_WHAT THIS TASK INVOLVES_. Count the lines below in which "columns" appears, then give that number by itself.

_THE DATA_.
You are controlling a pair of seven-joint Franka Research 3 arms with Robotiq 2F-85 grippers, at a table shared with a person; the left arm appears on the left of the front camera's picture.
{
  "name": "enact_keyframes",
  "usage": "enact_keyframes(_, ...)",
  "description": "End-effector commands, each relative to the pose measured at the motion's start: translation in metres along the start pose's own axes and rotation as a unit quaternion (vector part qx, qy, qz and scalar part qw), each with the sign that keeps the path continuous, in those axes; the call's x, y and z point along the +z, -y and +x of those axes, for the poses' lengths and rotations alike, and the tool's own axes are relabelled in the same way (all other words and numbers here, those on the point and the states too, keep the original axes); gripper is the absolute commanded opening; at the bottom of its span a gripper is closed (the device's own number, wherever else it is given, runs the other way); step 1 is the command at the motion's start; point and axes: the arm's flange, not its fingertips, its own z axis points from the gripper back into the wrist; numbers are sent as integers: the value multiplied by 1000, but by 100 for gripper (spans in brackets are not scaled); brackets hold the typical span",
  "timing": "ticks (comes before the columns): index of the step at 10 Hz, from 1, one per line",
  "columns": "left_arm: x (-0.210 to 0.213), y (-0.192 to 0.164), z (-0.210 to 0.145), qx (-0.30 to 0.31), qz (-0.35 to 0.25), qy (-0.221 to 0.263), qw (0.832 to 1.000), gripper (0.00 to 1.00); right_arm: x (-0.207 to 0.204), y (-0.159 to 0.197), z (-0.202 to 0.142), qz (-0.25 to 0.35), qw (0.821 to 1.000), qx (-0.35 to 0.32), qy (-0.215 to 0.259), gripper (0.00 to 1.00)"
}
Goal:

_ANSWER TO THIS PROBLEM_. 2